Re: Show me the money - (was Subjects as Literals)

(cc: list trimmed to LOD list.)

On Thu, Jul 1, 2010 at 7:05 PM, Kingsley Idehen <kidehen@openlinksw.com> wrote:

> Cut long story short.

[-cut-]

> We have an EAV graph model, URIs, triples and a variety of data
> representation mechanisms. N3 is one of those, and its basically the
> foundation that bootstrapped the House of HTTP based Linked Data.

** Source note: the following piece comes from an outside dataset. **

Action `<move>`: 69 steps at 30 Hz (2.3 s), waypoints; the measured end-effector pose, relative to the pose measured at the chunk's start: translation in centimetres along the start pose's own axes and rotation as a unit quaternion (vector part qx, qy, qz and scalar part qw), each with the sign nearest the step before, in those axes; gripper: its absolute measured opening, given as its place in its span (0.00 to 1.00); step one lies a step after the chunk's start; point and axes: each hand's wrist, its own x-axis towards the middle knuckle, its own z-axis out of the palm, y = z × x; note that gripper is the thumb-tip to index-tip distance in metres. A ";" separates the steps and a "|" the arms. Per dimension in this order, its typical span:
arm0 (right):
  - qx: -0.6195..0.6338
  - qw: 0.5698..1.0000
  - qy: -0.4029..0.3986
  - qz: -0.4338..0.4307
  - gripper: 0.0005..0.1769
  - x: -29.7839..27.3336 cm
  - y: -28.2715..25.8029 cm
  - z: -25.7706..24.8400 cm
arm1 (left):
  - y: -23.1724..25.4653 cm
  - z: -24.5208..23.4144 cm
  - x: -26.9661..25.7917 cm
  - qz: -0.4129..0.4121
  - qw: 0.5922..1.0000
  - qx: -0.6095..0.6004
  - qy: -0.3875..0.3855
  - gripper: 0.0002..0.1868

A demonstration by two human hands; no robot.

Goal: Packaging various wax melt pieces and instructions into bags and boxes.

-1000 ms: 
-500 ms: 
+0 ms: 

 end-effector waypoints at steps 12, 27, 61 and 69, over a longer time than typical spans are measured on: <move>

I have trouble believing that last point, so hopefully I am
misunderstanding your point.

Linked data in the public Web was bootstrapped using standard RDF,
serialized primarily in RDF/XML, and initially deployed mostly by
virtue of people enthusiastically publishing 'FOAF files' in the
(RDF)Web. These files, for better or worse, were overwhelmingly in
RDF/XML.

When TimBL wrote http://www.w3.org/DesignIssues/LinkedData.html in
2006 he used what is retrospectively known as Notation 2, not its
successor Notation 3.

"Notation2"[*] was an unstriped XML syntax ( see original in
http://web.archive.org/web/20061115043657/http://www.w3.org/DesignIssues/LinkedData.html
). That DesignIssues note was largely a response to the FOAF
deployment.
"This linking system was very successful, forming a  growing social
network, and dominating, in 2006, the linked data available on the
web."

The LinkedData design note argued that (post RDFCore cleanup and
http-range discussions) we could now use URIs for non-Web things, and
that this would be easier than dealing with bNode-heavy data. Much of
the subsequent successes come from following that advice. Perhaps N3
played an educational role in showing that RDF had other
representations; but by then, SPARQL, NTriples etc were also around.
As was RDFa, http://xtech06.usefulinc.com/schedule/paper/58  ...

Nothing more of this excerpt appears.